We need lower-data methods to perform intelligent actions with computers. We need to think (apologies) out of the box. In another post I may talk about liquid neural networks and the possibility of decentralizing AI (this won’t solve our desire to wage war on each other, unfortunately). There is other research out there, but for the foreseeable future, I’m afraid we’re in a big data AI arms race. That’s why you’ll often find Eric Schmidt on his Gulfstream jet en route to Ukraine. That’s why Elon Musk’s SpaceX contracts with the US Air Force. Peter Thiel founded Palantir, a major big data analysis platform for military and intelligence agencies [Full disclosure: I’ve been funded by the Thiel Foundation.] I’m glad we have smart folks on “our team,” so to speak. But let’s face it: we’re in a new arms race. If you’re anxious about the future, you’re rational. Our world looks increasingly, and for good reason, darn, damned scary.
Erik J. Larson
Hi Jeffrey,
Yes, I agree with pretty much all of this. "AI" isn't really a revolution in the commercial sphere (see for instance: https://www.economist.com/finance-and-economics/2024/07/02/what-happened-to-the-artificial-intelligence-revolution). It's not clear it boosts productivity, it suffers from essentially incurable errors that limit its effectiveness, and it's not fluid in the sense that you can move it between domains with no retraining (and in some cases, as with classifying X-Rays as I think you mentioned, Gen AI doesn't even fit). So: the business case for all this data-driven "AI" isn't really there.
My point about the military case is, firstly, as you also pointed out, that it "works" more or less. It's in use. Investments are huge.

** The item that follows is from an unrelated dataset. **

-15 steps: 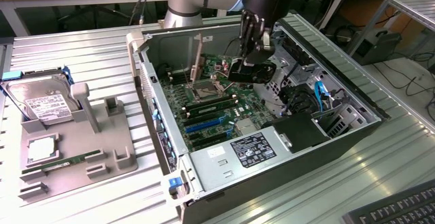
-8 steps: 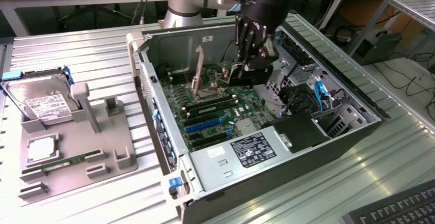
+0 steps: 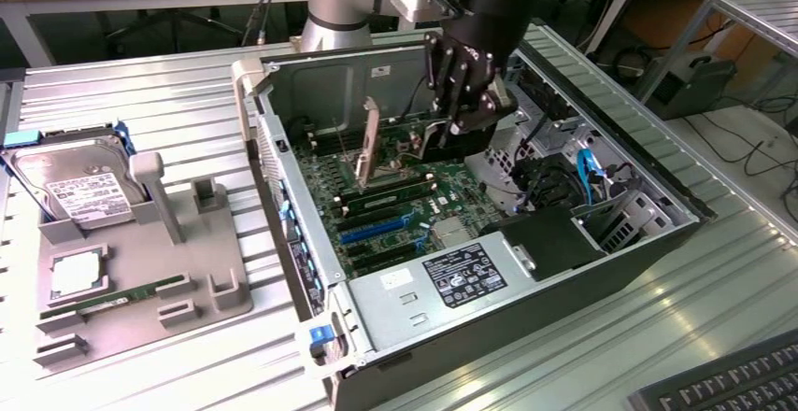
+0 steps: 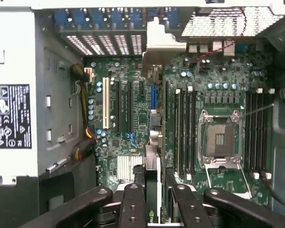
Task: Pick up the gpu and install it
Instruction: 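Insert the gpu into the slot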
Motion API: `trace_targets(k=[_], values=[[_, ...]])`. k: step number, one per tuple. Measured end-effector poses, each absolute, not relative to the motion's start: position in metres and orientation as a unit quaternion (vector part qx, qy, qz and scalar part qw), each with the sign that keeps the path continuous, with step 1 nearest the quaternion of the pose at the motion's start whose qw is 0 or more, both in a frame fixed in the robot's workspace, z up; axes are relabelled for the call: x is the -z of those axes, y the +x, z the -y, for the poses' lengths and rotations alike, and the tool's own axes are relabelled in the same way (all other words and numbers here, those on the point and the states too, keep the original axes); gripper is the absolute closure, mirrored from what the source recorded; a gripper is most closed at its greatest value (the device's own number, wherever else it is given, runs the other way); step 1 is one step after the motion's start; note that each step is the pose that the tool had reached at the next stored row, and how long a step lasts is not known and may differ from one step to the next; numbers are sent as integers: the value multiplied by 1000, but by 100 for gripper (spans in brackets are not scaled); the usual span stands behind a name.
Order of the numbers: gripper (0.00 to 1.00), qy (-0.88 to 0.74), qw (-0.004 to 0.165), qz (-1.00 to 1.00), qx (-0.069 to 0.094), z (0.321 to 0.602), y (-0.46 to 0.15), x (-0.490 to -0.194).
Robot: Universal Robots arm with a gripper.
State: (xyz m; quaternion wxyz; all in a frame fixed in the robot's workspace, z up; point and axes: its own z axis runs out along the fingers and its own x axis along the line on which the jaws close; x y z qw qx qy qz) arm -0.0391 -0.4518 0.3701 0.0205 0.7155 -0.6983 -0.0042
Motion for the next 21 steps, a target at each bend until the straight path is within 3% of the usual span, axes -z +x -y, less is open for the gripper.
trace_targets(k=[10,21], values=[[74,787,22,617,3,452,-39,-364],[74,757,23,652,6,452,-40,-347]])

And getting it perfect doesn't matter when you're trying to blow stuff up, to put it bluntly.
All agreed.
Don't forget my overarching point: once AI started "working" for military applications, it became an instant arms race that ensnared all the major nations and really the entire world. The US CAN'T quit pushing military applications of AI if it works, because China will, and then China will have dominance. So it occurred to me that we created in effect another nuclear arms race, and we can't get out of it. We can't all decide we want "less AI" and have Silicon Valley turn to (what?) nanotechnology, as long as AI is what's giving an edge, however small for now, on the battlefield. We're in another Cold War, and just like nukes, there's no real way out but more and more development along the same lines. That's the main point. Thanks, Jeffrey.
Some use their abilities to create and use wars to get rich and some use their abilities to help others. We are all human but not all humane. One doesn’t need AI to recognise this pattern in thousands of years of documented human history.